Tyler took this picture at Zion Canyon, one of the many national park areas (including the Grand Canyon) within the 130,000-square-mile formation known as the Colorado Plateau.

“Around the time the dinosaurs roamed the western US, the Colorado plateau was a giant sea of sand dunes,” Tyler says. Over millions of years, these sand dunes kept forming on top of one another and compressing into layered sandstone. You can see the outlines of the ancient dunes, like so many stacked mattresses, in the striations of the canyon walls.

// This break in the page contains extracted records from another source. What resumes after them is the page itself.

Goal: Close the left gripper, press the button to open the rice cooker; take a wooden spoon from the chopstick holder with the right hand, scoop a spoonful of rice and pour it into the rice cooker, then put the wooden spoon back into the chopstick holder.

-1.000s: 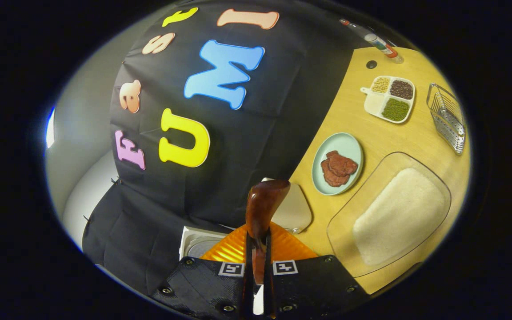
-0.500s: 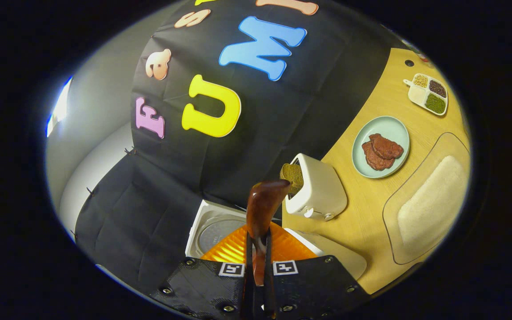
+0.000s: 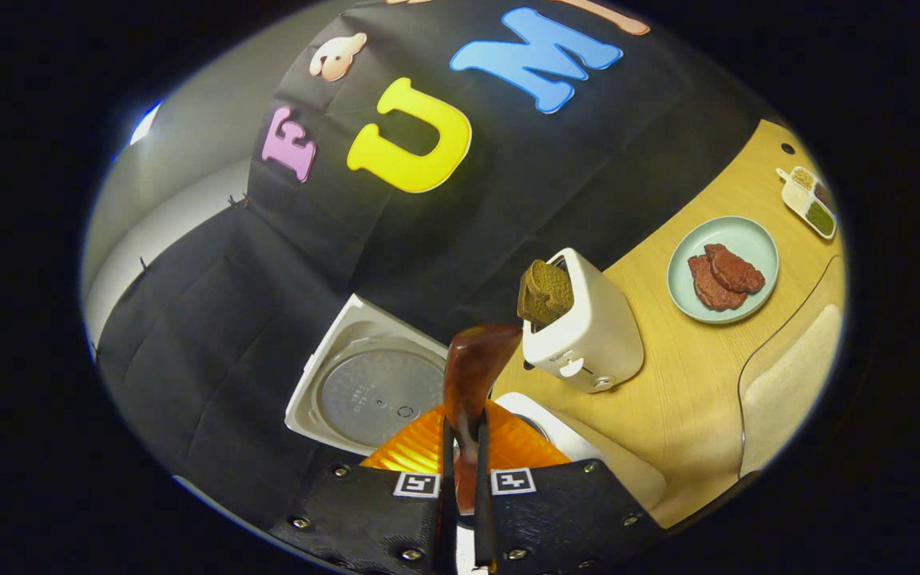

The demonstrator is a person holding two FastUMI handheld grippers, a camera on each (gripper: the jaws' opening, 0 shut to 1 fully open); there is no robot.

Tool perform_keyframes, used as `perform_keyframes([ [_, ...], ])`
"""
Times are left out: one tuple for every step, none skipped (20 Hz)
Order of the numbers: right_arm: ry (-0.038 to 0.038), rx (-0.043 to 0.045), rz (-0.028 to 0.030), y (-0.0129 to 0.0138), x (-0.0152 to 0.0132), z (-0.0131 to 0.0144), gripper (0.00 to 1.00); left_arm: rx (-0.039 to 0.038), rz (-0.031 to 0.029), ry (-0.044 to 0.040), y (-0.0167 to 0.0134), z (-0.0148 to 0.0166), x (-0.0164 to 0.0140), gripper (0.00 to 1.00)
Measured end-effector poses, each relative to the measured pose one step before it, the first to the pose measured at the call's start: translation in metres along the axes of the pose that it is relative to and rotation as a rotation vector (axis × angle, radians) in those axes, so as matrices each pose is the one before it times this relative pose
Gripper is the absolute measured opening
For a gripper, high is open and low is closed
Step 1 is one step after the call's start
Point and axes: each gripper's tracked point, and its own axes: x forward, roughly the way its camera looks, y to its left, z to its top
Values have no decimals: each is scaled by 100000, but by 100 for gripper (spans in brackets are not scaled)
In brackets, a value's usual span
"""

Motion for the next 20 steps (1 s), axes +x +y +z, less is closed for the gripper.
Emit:
perform_keyframes([
  [1070,-5280,-688,84,529,-467,9,-198,720,499,237,-191,-137,96],
  [1078,-6611,-502,345,523,-663,9,-90,715,417,257,-203,-107,96],
  [1023,-7172,-409,361,491,-620,9,-80,590,232,236,-136,-105,95],
  [859,-7053,-263,375,456,-406,9,-90,557,383,190,-204,-77,99],
  [714,-6345,309,486,202,-448,9,-186,452,277,190,-103,20,99],
  [648,-5135,557,500,251,-235,9,-330,449,235,237,-85,-149,95],
  [649,-4574,947,608,182,-363,9,-295,400,432,149,-287,-7,95],
  [502,-4525,768,397,120,-167,9,-329,365,289,123,-236,-170,96],
  [534,-4774,420,413,97,-201,9,-292,376,141,189,-1,-13,95],
  [269,-5378,56,204,-24,-25,8,-325,207,157,87,-133,-106,100],
  [-304,-5215,231,434,-81,12,8,-363,87,41,87,-29,-95,99],
  [-507,-4948,-36,312,-52,49,9,-251,115,69,10,-81,45,99],
  [-747,-4310,272,450,-75,73,9,-264,-163,16,-54,10,63,99],
  [-1068,-4136,176,334,-108,265,8,-207,-64,-12,-17,-57,9,100],
  [-1024,-4058,170,239,-147,253,9,-236,-284,-71,-107,-38,73,100],
  [-602,-4782,206,263,-52,209,8,-188,-287,-122,-94,13,-10,100],
  [-1087,-5408,220,257,-98,308,9,-100,-263,-84,-50,12,93,100],
  [-1760,-5743,-152,155,-254,549,8,-76,-261,-106,-70,71,29,99],
  [-2132,-5962,-54,398,-245,478,8,-95,-239,-289,-60,181,119,99],
  [-1832,-5632,93,283,-158,457,9,-61,-247,-201,-35,22,30,99],
])
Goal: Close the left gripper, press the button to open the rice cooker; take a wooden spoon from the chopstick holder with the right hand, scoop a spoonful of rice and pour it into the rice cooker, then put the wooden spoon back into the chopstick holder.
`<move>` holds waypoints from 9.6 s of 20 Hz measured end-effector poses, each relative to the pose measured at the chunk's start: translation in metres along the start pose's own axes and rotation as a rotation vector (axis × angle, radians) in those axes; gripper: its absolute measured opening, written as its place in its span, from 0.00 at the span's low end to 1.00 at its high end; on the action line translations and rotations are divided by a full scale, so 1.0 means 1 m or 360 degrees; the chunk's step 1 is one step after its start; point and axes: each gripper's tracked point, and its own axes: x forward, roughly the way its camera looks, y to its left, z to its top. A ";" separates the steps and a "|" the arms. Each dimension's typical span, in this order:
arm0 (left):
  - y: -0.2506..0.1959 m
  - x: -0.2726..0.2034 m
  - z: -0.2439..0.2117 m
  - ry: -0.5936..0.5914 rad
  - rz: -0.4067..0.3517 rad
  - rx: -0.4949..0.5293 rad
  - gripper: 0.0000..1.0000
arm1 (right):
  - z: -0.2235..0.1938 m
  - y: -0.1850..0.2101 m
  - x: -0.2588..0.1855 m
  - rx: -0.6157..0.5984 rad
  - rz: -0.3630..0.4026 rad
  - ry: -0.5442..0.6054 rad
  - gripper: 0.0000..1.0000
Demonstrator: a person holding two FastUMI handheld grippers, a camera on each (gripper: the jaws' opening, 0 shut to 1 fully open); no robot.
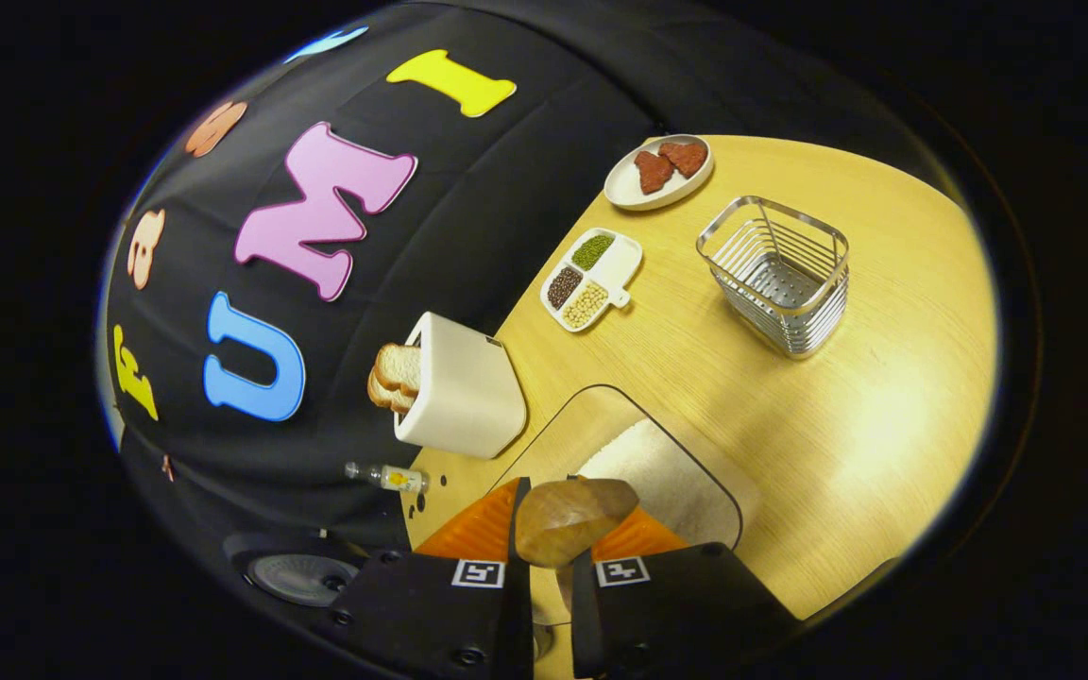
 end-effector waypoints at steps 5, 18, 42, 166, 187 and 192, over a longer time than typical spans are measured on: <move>0.002 -0.008 -0.001 -0.0013 -0.0030 0.0007 0.95 | 0.010 0.014 -0.018 0.0128 0.0047 -0.0037 0.21; 0.023 -0.008 0.026 -0.0152 -0.0042 -0.0103 0.96 | -0.033 0.138 -0.041 0.0252 0.0347 0.0114 0.20; 0.085 -0.014 0.016 -0.0140 0.0130 -0.0173 0.95 | -0.257 0.269 -0.046 -0.1266 0.0885 0.0237 0.20; -0.024 0.099 0.141 -0.0121 0.0379 0.0200 0.99 | 0.030 -0.036 -0.230 -0.1619 0.0106 -0.0518 0.99; -0.015 0.102 -0.011 -0.0111 0.0475 0.0229 1.00 | 0.054 -0.107 -0.224 -0.1593 0.0103 -0.0269 0.99; -0.015 0.104 -0.019 -0.0083 0.0398 0.0223 1.00 | 0.063 -0.117 -0.228 -0.1596 0.0107 -0.0268 0.99</move>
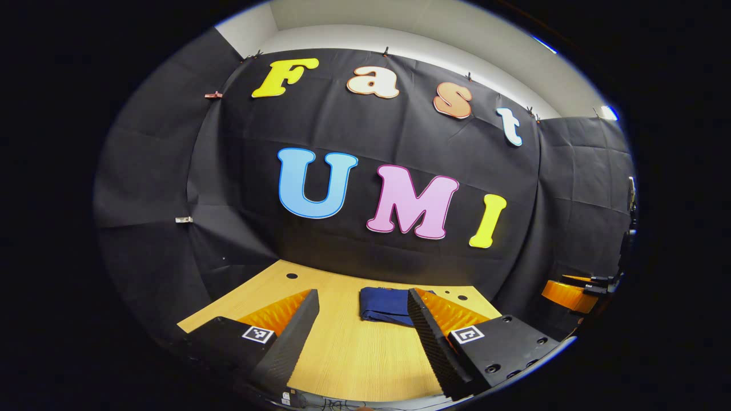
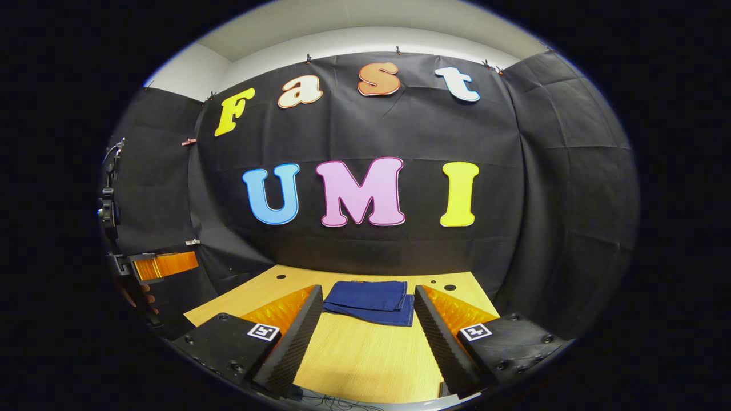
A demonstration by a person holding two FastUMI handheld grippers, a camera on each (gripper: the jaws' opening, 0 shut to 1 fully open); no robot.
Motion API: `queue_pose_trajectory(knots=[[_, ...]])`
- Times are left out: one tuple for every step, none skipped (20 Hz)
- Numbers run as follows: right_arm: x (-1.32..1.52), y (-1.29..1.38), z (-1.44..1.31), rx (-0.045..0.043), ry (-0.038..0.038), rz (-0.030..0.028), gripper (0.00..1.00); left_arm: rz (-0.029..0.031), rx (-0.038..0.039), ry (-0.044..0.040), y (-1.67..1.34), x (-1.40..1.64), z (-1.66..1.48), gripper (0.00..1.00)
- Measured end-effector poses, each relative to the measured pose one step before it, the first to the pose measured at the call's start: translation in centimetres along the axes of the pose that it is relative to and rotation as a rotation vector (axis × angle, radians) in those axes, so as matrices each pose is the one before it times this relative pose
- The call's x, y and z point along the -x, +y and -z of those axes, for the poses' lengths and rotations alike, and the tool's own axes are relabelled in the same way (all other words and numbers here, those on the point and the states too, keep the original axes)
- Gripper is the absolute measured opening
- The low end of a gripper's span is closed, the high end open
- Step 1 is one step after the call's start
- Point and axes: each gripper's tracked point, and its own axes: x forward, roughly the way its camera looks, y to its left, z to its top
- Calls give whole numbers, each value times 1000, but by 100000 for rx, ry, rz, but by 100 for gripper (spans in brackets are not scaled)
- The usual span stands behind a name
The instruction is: Grasp the waist and the cuffs of the jeans and fold them to make the two legs overlap; first hold the waist and fold one-third of the jeans toward the cuffs, then hold the cuffs and fold the remaining one-third in the same direction to finish folding.
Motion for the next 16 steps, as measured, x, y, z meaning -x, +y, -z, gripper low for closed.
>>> queue_pose_trajectory(knots=[[-133, 151, 148, 89, 321, -162, 98, 317, -703, 10, -42, -109, 46, 96], [-106, 165, 55, -18, 275, -231, 98, 236, -1127, -192, -104, -138, -38, 96], [-126, 155, 58, 134, 161, -333, 98, 100, -1059, -384, 21, -143, -86, 96], [-163, 132, 24, 340, 263, -122, 98, 235, -1000, -192, -110, -73, -11, 96], [-212, 168, 167, 484, 299, -259, 98, 519, -623, -4, -83, -133, -60, 96], [-152, 61, -14, 463, 118, -204, 98, 308, -558, 9, -123, -165, 67, 96], [-119, 147, -23, 346, 113, -177, 98, -24, -527, 13, 66, -111, -42, 96], [37, 122, 114, 149, 270, -221, 98, -13, -520, 22, -7, -137, 142, 96], [-124, 145, 98, 70, 334, -235, 98, 28, -394, -45, 11, -82, 51, 96], [-112, 39, 141, 77, 210, -107, 98, 9, -233, 2, 48, -22, 106, 96], [-106, 65, 228, 219, 658, -24, 98, -130, -54, 120, 57, -139, 136, 96], [-94, -77, 281, 159, 716, 270, 98, 44, 55, 192, 7, 56, 208, 96], [-61, 30, 132, -7, 431, 104, 98, -177, -55, 212, 106, 18, 141, 96], [-105, 56, 7, -241, 99, 63, 99, -306, -142, 29, 95, -30, 34, 96], [-36, 72, -26, -279, -73, 123, 99, -104, -123, 45, 127, 41, 129, 96], [-49, 30, 51, -85, -127, 197, 98, -212, -164, 141, 82, 62, 123, 96]])
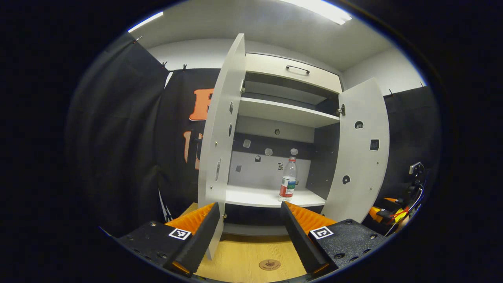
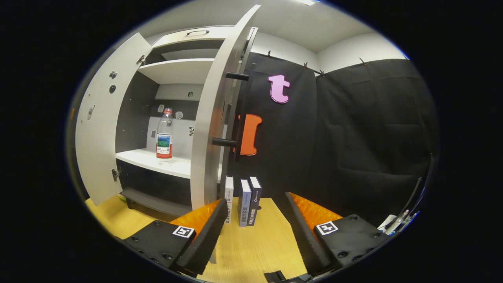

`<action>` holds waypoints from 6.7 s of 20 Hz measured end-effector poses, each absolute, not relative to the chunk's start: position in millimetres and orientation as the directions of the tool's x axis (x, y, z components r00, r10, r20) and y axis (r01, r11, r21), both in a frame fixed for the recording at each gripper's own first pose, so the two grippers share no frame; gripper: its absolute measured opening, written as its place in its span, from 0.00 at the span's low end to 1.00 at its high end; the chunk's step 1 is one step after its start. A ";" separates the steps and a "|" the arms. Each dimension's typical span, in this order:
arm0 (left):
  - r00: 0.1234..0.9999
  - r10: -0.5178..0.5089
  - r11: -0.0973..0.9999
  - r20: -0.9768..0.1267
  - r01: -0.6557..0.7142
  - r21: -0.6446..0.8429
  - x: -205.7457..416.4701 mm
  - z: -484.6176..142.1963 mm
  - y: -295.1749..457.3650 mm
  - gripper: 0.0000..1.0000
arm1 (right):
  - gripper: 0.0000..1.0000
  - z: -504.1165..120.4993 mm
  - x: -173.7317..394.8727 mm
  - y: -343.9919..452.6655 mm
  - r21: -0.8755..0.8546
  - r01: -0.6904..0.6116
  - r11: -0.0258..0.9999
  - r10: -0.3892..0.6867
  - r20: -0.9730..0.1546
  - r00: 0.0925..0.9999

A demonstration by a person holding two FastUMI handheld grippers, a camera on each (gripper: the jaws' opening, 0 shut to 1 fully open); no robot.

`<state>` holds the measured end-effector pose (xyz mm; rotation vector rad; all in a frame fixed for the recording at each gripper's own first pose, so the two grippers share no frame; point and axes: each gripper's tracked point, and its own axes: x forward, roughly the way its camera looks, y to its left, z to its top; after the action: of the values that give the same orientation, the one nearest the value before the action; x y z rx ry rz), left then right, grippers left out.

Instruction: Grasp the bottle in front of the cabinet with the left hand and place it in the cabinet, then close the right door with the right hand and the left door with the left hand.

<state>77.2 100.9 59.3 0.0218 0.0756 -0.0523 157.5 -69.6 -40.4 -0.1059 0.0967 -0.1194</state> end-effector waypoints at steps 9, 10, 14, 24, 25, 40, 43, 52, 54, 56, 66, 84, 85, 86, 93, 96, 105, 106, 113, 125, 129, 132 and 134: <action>0.998 -0.019 1.000 -0.068 0.018 -0.008 81.8 58.6 118.7 0.95 | 0.94 -41.4 162.2 -45.3 -0.092 0.052 0.994 -0.061 -0.105 0.993; 0.998 -0.019 1.000 -0.068 0.018 -0.008 81.5 58.0 120.1 0.95 | 0.95 -40.7 161.9 -40.2 -0.093 0.041 0.995 -0.051 -0.105 0.993; 0.998 -0.010 1.000 -0.063 0.010 -0.010 82.9 58.5 126.5 0.95 | 0.95 -38.1 164.6 -10.6 -0.104 -0.022 0.994 0.011 -0.109 0.994; 0.998 0.032 0.999 -0.061 -0.032 -0.005 88.8 46.8 144.1 0.95 | 0.95 -43.4 198.3 44.4 -0.097 -0.078 0.992 0.068 -0.097 0.993; 0.997 0.040 0.999 -0.064 -0.040 0.003 89.0 46.7 147.5 0.95 | 0.95 -45.6 207.4 44.3 -0.104 -0.072 0.992 0.062 -0.098 0.993; 0.991 0.109 0.994 -0.075 -0.107 0.028 87.1 44.9 169.8 0.95 | 0.95 -46.8 314.3 87.9 -0.149 -0.121 0.981 0.114 -0.049 0.992; 0.990 0.125 0.992 -0.069 -0.124 0.022 87.3 46.0 177.5 0.95 | 0.95 -47.9 310.7 88.1 -0.118 -0.115 0.986 0.110 -0.053 0.993; 0.973 0.214 0.976 -0.083 -0.211 0.048 100.6 29.0 225.9 0.95 | 0.95 -49.7 307.5 88.0 -0.051 -0.095 0.994 0.090 -0.081 0.993; 0.969 0.226 0.974 -0.096 -0.224 0.038 107.8 21.8 236.1 0.95 | 0.95 -49.3 307.3 88.3 -0.058 -0.095 0.994 0.090 -0.079 0.993; 0.966 0.236 0.972 -0.105 -0.234 0.029 113.3 15.7 242.4 0.95 | 0.95 -48.4 306.5 88.3 -0.066 -0.094 0.993 0.089 -0.080 0.993; 0.952 0.277 0.961 -0.133 -0.274 0.037 137.4 -6.0 267.4 0.95 | 0.95 -53.9 306.5 86.0 -0.041 -0.101 0.994 0.096 -0.100 0.990; 0.968 0.212 0.977 -0.136 -0.210 0.026 142.4 -17.8 234.5 0.94 | 0.95 -20.3 235.2 47.9 0.005 -0.121 0.993 0.121 -0.072 0.990; 0.969 0.202 0.979 -0.139 -0.201 0.026 143.6 -18.5 229.4 0.94 | 0.95 -17.2 229.2 46.4 0.009 -0.124 0.992 0.124 -0.070 0.990; 0.972 0.189 0.982 -0.142 -0.188 0.023 145.1 -19.7 223.3 0.91 | 0.95 -13.8 222.1 43.7 0.014 -0.125 0.992 0.125 -0.066 0.990; 0.984 0.064 0.998 -0.169 -0.066 -0.004 159.4 -32.5 166.9 0.94 | 0.95 -8.3 170.9 15.4 0.026 -0.119 0.993 0.120 -0.069 0.990; 0.984 0.012 0.999 -0.175 -0.018 -0.033 168.5 -40.1 143.2 0.94 | 0.95 -10.5 153.0 -5.3 0.022 -0.093 0.995 0.095 -0.082 0.992; 0.977 -0.091 0.996 -0.195 0.091 -0.010 223.9 -68.3 89.4 0.94 | 0.95 -10.0 120.6 -54.6 0.033 -0.016 0.999 0.019 -0.081 0.997; 0.977 -0.094 0.995 -0.193 0.098 0.011 232.9 -72.2 83.4 0.92 | 0.95 -11.3 119.3 -59.6 0.021 -0.005 1.000 0.007 -0.083 0.997; 0.979 -0.111 0.992 -0.170 0.119 0.041 271.9 -85.6 63.0 0.92 | 0.95 -12.2 110.3 -74.9 -0.015 0.021 1.000 -0.022 -0.082 0.996; 0.976 -0.103 0.993 -0.191 0.111 0.030 288.4 -91.2 60.4 0.94 | 0.95 -10.2 111.7 -91.5 -0.013 0.038 0.999 -0.039 -0.083 0.996; 0.975 -0.096 0.994 -0.201 0.106 0.038 288.2 -93.0 60.4 0.94 | 0.95 -12.2 117.3 -97.7 -0.006 0.045 0.999 -0.045 -0.091 0.995; 0.969 -0.082 0.995 -0.233 0.091 0.032 285.7 -98.7 60.8 0.94 | 0.95 -13.4 122.8 -99.6 -0.005 0.043 0.999 -0.043 -0.102 0.994; 0.966 -0.096 0.995 -0.239 0.103 0.017 280.7 -98.2 56.2 0.95 | 0.95 -11.3 126.1 -99.2 -0.010 0.040 0.999 -0.041 -0.101 0.994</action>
<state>280.7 56.2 -98.2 0.0291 0.2405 -0.1005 126.1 -99.2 -11.3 -0.0081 0.1016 -0.0405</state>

While the sand dunes were turning to rock, they were also being pushed upward by tectonic activity. Cracks formed in the ground like the crust of a bread loaf in the oven. Zion Canyon began as one of these cracks. But “sandstone is really soft, as far as rocks go,” Tyler says, “and running water carves through it quickly.” Rainwater and the flow of the Virgin River gradually deepened this split into a half-mile chasm with almost vertical walls.

Since the Colorado Plateau may be the thickest sandstone layer that’s ever formed, it's provided nature with a deep toolkit. “The Colorado Plateau is magnificent example of the slow but beautiful work nature can do,” Tyler says. You can find more fairy-tale pictures at his blog.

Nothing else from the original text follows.